WHAT YOU NEED TO DO -> When you find the word "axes" in a line of the entries, please copy the whole line.

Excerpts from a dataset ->
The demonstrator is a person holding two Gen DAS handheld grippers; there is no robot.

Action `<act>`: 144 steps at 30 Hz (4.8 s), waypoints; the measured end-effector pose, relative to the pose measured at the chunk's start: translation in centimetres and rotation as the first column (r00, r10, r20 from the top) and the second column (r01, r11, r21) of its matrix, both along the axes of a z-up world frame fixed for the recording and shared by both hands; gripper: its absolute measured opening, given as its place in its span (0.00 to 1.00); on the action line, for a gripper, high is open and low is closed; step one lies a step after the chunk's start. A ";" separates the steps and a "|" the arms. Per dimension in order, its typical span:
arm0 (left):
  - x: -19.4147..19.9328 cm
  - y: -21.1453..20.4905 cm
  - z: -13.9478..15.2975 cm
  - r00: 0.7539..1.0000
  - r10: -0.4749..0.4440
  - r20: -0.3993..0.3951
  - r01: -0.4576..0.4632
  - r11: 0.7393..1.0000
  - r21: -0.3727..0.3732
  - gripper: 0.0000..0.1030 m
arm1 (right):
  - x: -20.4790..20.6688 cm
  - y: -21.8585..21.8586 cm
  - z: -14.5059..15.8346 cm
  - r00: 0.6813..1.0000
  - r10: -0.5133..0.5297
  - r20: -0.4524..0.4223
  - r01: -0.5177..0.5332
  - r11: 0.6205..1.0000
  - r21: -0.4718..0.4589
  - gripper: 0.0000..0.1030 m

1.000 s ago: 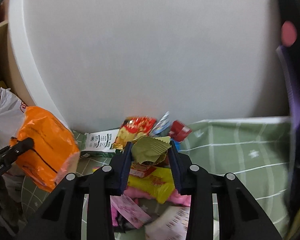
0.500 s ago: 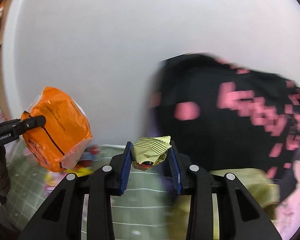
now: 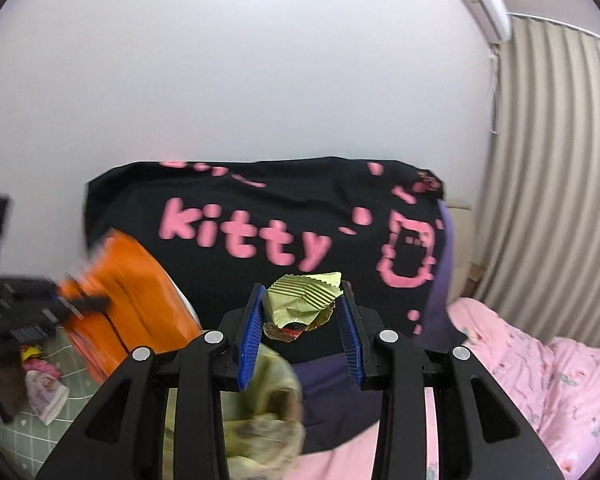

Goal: Collect trash
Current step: 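Carry both items to the yellow bag bin and open both grippers inside, then move both grippers back to the table toward the milk carton and wrappers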

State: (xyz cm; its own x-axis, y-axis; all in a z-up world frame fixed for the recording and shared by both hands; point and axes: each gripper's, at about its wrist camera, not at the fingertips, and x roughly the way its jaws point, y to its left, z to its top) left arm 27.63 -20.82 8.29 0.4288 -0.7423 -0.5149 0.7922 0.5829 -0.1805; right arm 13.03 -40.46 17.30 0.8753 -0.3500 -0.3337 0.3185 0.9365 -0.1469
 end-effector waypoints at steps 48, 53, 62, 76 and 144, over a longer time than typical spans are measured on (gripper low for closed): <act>5.6 -2.5 -9.5 0.966 0.074 -0.247 -0.028 0.983 0.183 0.34 | 9.0 1.0 -14.9 0.868 0.234 -0.437 -0.151 0.964 0.216 0.35; 4.6 -0.9 -8.1 0.962 0.050 -0.267 -0.017 0.992 0.124 0.48 | 8.0 1.3 -14.7 0.877 0.250 -0.410 -0.170 0.960 0.223 0.46; 2.4 5.7 -5.2 0.970 0.155 -0.188 -0.152 0.988 0.034 0.55 | 6.5 2.8 -11.5 0.934 0.204 -0.292 -0.151 0.969 0.195 0.50; 0.8 27.0 -9.7 0.774 0.622 -0.121 -0.619 0.783 0.065 0.56 | 10.2 13.9 -11.2 0.859 0.465 -0.213 -0.420 0.879 0.226 0.50; 8.1 43.5 -17.7 0.734 0.580 -0.354 -0.518 0.814 0.261 0.57 | 25.9 41.8 -21.7 0.265 0.868 -0.419 -0.880 0.395 0.263 0.08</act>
State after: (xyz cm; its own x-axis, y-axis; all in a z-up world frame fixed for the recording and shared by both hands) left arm 35.70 22.66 -9.40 0.4730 -0.3515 -0.8079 0.1997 0.9359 -0.2903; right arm 38.96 1.34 -4.43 0.4080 0.5218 -0.7492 -0.7976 0.6030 -0.0145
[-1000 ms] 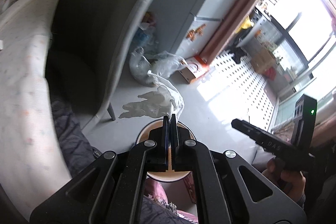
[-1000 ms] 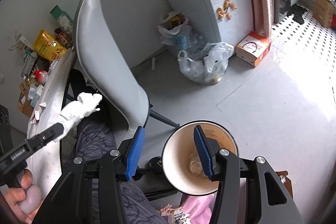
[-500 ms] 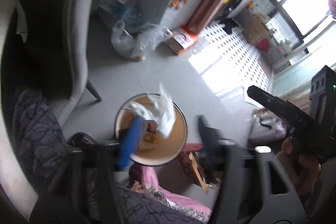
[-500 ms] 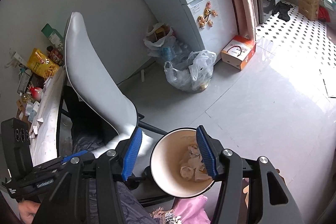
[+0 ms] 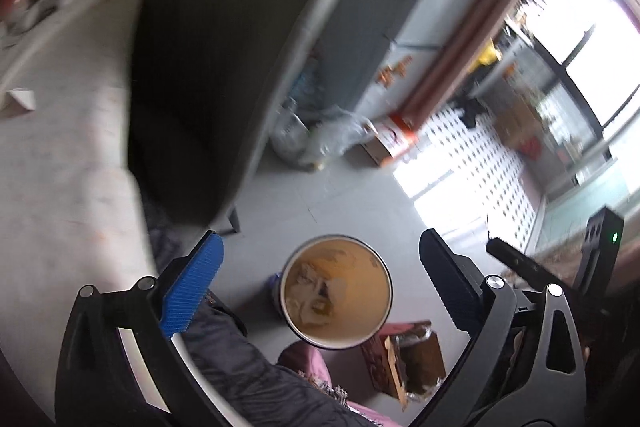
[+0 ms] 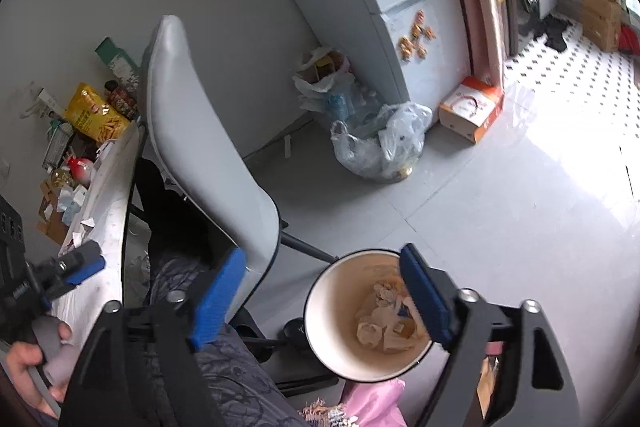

EXERCISE SOLUTION ->
Action `<act>`: 144 steps at 30 Hz (4.8 s), waypoints; the measured end-effector pose, relative to the pose measured at the chunk's start: translation in centimetres and rotation as the first column (r00, r10, r20 from the top) and the second column (r01, r11, r21) of its matrix, both along the axes of a z-up world frame fixed for the recording and shared by both hands; gripper: its absolute measured opening, given as its place in its span (0.00 to 1.00); on the action line, for a gripper, high is open and low is closed; step one lies a step after the chunk's start. A ";" separates the steps and a "|" the arms. Per dimension in order, its typical span:
State: (xyz cm; its own x-axis, y-axis; all in a z-up world frame fixed for the recording and shared by both hands; point and axes: each gripper's, at about its wrist camera, not at the fingertips, and x roughly the way its jaws point, y to its left, z to its top) left arm 27.63 -20.82 8.29 0.4288 -0.7423 -0.5149 0.7922 0.5829 -0.1805; right arm 13.03 -40.46 17.30 0.8753 -0.3500 -0.3337 0.3185 0.9365 -0.1469

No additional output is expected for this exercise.